Reproduce, from the lines below, exactly the stretch that begins at the line containing "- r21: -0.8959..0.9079" and ends at the line containing "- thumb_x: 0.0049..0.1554", both included.

━━ INPUT RECORDS

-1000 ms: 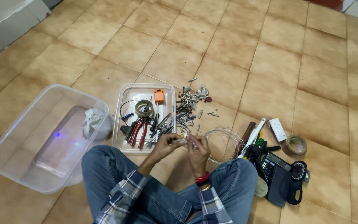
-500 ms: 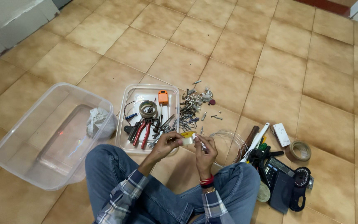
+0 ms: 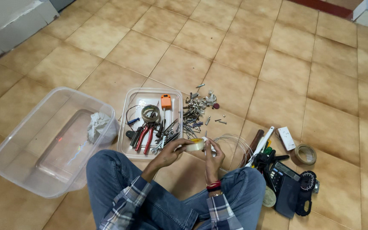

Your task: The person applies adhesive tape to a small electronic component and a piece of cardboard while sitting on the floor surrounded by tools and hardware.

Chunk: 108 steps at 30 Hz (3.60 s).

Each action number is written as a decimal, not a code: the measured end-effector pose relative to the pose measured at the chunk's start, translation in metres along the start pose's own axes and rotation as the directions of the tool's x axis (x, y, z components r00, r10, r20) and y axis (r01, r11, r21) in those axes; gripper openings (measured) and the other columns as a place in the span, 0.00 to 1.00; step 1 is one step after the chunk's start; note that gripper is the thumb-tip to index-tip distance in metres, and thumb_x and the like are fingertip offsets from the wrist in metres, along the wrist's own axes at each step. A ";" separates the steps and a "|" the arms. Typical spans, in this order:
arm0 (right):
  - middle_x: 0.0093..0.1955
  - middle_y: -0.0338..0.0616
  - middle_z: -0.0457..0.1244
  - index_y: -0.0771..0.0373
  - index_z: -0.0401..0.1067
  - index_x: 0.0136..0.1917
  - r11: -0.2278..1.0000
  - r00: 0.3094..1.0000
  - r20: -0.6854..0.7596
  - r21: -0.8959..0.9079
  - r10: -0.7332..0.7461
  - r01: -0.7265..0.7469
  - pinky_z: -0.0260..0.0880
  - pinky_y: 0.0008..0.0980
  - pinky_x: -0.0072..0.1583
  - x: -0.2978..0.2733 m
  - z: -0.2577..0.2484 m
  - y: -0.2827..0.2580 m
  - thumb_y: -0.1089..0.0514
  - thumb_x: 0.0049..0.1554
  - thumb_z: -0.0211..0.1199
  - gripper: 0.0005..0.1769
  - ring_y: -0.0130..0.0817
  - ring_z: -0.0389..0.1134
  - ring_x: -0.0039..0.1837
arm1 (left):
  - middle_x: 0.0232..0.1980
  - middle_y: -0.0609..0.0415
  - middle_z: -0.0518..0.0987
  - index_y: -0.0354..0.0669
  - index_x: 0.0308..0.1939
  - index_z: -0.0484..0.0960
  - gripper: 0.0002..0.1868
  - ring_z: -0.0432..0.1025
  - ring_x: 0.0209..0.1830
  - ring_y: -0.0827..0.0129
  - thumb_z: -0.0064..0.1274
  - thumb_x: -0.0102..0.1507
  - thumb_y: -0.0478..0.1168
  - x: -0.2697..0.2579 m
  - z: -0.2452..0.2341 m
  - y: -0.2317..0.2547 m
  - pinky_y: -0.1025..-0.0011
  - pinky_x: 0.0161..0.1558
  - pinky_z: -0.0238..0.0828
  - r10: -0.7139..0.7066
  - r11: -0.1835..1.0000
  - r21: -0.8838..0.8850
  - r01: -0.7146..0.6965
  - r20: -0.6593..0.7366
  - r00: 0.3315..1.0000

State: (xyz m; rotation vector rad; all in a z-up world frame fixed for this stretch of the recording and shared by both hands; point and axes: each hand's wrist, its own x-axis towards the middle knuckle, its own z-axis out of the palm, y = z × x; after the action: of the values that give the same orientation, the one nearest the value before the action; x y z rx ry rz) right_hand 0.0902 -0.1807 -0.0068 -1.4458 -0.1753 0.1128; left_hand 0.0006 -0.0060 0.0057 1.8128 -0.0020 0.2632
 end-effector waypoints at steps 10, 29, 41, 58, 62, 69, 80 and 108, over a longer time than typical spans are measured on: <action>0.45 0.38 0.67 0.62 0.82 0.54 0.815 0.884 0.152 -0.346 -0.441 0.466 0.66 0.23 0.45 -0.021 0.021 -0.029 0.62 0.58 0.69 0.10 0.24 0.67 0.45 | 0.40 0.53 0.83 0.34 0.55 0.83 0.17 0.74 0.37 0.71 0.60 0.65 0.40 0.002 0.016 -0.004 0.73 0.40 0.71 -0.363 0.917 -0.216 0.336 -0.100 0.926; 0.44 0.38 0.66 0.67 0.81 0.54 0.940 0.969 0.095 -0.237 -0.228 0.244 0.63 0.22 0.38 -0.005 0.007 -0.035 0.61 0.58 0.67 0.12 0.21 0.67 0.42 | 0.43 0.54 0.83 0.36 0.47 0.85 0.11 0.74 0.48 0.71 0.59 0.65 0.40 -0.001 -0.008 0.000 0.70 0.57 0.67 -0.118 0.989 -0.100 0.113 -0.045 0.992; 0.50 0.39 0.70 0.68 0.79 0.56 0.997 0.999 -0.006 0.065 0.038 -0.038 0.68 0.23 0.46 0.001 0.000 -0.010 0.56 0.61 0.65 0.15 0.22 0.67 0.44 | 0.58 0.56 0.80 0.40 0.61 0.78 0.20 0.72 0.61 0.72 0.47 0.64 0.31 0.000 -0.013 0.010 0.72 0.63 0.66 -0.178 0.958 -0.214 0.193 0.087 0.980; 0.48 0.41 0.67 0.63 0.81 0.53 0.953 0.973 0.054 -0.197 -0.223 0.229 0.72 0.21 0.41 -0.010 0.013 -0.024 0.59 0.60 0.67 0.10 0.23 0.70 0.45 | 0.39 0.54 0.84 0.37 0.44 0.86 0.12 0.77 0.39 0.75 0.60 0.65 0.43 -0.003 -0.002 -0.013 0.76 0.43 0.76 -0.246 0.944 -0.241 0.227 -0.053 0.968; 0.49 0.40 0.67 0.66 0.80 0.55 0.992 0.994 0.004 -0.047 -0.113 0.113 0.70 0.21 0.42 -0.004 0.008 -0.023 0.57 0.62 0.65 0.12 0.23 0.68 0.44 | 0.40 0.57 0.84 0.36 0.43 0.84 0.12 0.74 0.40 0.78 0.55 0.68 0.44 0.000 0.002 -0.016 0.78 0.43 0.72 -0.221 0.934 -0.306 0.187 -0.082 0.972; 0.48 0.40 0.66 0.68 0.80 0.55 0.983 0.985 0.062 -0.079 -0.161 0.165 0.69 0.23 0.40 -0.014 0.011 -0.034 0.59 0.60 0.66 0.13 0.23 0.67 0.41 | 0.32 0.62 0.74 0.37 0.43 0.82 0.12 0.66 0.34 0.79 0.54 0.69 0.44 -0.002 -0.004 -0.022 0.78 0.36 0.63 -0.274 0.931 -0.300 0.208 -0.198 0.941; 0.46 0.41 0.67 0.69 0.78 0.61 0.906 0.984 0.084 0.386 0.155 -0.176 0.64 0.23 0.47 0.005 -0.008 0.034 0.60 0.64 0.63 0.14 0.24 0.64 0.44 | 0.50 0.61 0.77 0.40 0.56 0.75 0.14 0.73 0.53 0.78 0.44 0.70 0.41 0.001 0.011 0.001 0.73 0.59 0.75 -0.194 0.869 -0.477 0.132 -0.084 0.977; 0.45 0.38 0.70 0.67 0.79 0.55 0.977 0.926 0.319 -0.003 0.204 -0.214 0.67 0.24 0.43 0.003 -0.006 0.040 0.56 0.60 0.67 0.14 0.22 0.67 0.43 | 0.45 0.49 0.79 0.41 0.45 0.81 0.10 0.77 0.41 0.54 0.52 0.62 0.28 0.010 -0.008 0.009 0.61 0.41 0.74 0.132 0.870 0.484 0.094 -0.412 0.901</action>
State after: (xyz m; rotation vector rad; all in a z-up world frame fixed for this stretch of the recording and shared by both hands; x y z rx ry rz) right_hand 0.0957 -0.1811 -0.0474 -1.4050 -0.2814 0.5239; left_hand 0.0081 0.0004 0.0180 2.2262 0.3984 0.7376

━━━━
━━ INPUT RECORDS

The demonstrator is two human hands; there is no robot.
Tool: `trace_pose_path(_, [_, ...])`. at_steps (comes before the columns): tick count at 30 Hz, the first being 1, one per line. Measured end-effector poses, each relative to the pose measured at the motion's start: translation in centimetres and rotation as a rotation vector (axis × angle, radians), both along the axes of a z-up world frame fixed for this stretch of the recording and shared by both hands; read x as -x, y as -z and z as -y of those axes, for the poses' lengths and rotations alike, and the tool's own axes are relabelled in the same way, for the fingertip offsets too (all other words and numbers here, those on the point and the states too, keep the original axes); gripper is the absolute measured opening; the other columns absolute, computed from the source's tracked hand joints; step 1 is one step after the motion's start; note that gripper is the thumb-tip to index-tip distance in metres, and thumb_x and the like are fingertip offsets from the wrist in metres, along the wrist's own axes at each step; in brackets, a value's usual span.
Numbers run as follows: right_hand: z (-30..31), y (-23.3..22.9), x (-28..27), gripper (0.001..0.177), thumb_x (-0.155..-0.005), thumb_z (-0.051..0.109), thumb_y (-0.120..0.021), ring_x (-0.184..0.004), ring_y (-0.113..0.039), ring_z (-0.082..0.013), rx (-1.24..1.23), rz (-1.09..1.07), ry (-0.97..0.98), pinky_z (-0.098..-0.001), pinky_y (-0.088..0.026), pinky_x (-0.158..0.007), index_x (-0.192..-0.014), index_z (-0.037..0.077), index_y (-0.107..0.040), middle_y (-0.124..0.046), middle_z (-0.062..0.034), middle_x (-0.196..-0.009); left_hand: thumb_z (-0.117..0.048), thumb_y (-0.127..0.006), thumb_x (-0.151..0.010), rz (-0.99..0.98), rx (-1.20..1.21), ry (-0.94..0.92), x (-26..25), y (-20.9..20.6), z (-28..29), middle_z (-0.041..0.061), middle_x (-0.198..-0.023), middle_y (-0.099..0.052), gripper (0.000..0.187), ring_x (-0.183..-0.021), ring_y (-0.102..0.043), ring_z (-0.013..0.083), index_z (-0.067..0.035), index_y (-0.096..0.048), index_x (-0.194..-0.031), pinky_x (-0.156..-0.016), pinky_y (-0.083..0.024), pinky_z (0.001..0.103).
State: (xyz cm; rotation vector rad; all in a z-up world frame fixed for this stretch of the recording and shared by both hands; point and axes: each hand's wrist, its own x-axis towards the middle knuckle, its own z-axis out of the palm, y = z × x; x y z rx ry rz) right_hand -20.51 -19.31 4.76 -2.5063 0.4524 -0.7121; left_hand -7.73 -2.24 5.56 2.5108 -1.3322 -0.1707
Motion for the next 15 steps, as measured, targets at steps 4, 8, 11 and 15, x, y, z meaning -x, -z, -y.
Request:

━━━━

■ RESULT FOR THIS EXERCISE:
  - r21: -0.8959..0.9079
  - r10: -0.7332..0.7461
  - r01: -0.7265..0.7469
  - pinky_z: -0.0260..0.0880
  - pinky_y: 0.0008..0.0980
  - pinky_x: -0.0072..0.1583
  - x: -0.2978..0.2733 m
  - z: -0.2577..0.2484 m
  - y: -0.2827..0.2580 m
  - thumb_y: -0.1089..0.0514
  - thumb_x: 0.0049..0.1554

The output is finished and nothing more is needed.